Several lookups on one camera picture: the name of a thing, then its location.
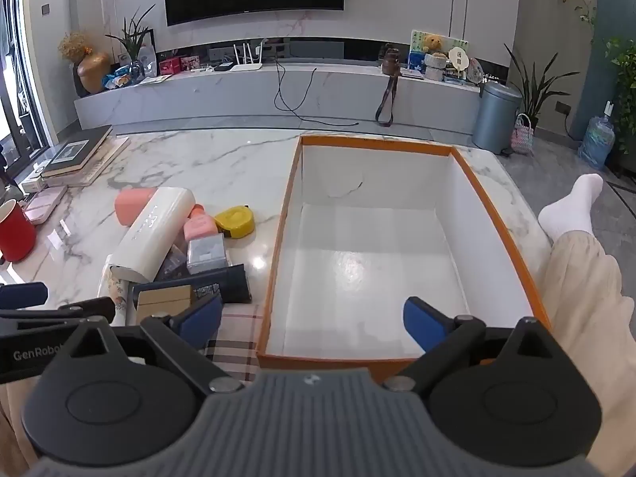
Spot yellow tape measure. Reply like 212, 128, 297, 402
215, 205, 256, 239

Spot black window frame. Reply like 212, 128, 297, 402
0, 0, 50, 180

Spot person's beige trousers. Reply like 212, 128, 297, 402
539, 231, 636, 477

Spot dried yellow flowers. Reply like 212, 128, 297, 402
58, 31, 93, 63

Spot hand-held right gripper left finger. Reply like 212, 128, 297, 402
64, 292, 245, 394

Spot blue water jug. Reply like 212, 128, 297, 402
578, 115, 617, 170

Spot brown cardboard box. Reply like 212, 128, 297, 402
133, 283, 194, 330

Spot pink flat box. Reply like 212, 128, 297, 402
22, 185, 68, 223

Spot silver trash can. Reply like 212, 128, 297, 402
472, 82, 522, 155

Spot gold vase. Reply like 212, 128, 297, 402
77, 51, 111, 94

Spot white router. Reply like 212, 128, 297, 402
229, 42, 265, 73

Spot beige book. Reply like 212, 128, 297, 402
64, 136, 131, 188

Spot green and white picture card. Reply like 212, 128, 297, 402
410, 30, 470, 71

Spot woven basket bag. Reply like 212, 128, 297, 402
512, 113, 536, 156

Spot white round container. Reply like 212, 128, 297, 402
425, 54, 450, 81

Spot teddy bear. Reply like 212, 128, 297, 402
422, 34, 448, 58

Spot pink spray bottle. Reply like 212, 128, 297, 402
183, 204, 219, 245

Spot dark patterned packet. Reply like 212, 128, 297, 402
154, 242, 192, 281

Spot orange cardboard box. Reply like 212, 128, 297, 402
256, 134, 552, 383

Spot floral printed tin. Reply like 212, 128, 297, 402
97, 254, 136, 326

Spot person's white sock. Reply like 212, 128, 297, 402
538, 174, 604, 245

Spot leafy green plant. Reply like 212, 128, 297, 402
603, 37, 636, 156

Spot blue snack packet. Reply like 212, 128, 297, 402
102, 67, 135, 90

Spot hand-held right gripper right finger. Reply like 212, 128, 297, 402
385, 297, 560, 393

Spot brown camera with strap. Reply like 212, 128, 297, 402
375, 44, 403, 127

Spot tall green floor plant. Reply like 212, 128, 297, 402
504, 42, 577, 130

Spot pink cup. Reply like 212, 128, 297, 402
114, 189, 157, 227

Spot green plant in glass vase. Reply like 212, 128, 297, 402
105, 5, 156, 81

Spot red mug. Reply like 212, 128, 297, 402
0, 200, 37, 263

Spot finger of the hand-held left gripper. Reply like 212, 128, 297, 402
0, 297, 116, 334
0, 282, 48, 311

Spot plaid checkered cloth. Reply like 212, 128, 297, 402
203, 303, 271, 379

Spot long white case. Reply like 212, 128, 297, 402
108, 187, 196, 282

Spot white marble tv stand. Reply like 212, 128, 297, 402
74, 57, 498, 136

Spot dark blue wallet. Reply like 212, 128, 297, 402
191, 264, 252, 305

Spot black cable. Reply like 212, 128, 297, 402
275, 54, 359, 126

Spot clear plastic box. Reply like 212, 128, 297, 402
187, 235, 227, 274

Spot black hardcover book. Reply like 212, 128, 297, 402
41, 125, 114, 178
========
* [WORK REQUEST]
Write out every entry above exactly, minus the pictures.

* [SOLUTION FOR THIS PROBLEM]
Several lookups on one camera picture: the name of a thing, then its location.
Spot yellow tape measure. Reply like 212, 128, 297, 402
215, 205, 256, 239

Spot black window frame. Reply like 212, 128, 297, 402
0, 0, 50, 180

Spot person's beige trousers. Reply like 212, 128, 297, 402
539, 231, 636, 477

Spot dried yellow flowers. Reply like 212, 128, 297, 402
58, 31, 93, 63

Spot hand-held right gripper left finger. Reply like 212, 128, 297, 402
64, 292, 245, 394

Spot blue water jug. Reply like 212, 128, 297, 402
578, 115, 617, 170

Spot brown cardboard box. Reply like 212, 128, 297, 402
133, 283, 194, 330

Spot pink flat box. Reply like 212, 128, 297, 402
22, 185, 68, 223

Spot silver trash can. Reply like 212, 128, 297, 402
472, 82, 522, 155

Spot gold vase. Reply like 212, 128, 297, 402
77, 51, 111, 94

Spot white router. Reply like 212, 128, 297, 402
229, 42, 265, 73

Spot beige book. Reply like 212, 128, 297, 402
64, 136, 131, 188

Spot green and white picture card. Reply like 212, 128, 297, 402
410, 30, 470, 71

Spot woven basket bag. Reply like 212, 128, 297, 402
512, 113, 536, 156

Spot white round container. Reply like 212, 128, 297, 402
425, 54, 450, 81

Spot teddy bear. Reply like 212, 128, 297, 402
422, 34, 448, 58

Spot pink spray bottle. Reply like 212, 128, 297, 402
183, 204, 219, 245

Spot dark patterned packet. Reply like 212, 128, 297, 402
154, 242, 192, 281

Spot orange cardboard box. Reply like 212, 128, 297, 402
256, 134, 552, 383

Spot floral printed tin. Reply like 212, 128, 297, 402
97, 254, 136, 326

Spot person's white sock. Reply like 212, 128, 297, 402
538, 174, 604, 245

Spot leafy green plant. Reply like 212, 128, 297, 402
603, 37, 636, 156

Spot blue snack packet. Reply like 212, 128, 297, 402
102, 67, 135, 90

Spot hand-held right gripper right finger. Reply like 212, 128, 297, 402
385, 297, 560, 393

Spot brown camera with strap. Reply like 212, 128, 297, 402
375, 44, 403, 127

Spot tall green floor plant. Reply like 212, 128, 297, 402
504, 42, 577, 130

Spot pink cup. Reply like 212, 128, 297, 402
114, 189, 157, 227

Spot green plant in glass vase. Reply like 212, 128, 297, 402
105, 5, 156, 81

Spot red mug. Reply like 212, 128, 297, 402
0, 200, 37, 263

Spot finger of the hand-held left gripper. Reply like 212, 128, 297, 402
0, 297, 116, 334
0, 282, 48, 311

Spot plaid checkered cloth. Reply like 212, 128, 297, 402
203, 303, 271, 379

Spot long white case. Reply like 212, 128, 297, 402
108, 187, 196, 282

Spot white marble tv stand. Reply like 212, 128, 297, 402
74, 57, 498, 136

Spot dark blue wallet. Reply like 212, 128, 297, 402
191, 264, 252, 305

Spot black cable. Reply like 212, 128, 297, 402
275, 54, 359, 126

Spot clear plastic box. Reply like 212, 128, 297, 402
187, 235, 227, 274

Spot black hardcover book. Reply like 212, 128, 297, 402
41, 125, 114, 178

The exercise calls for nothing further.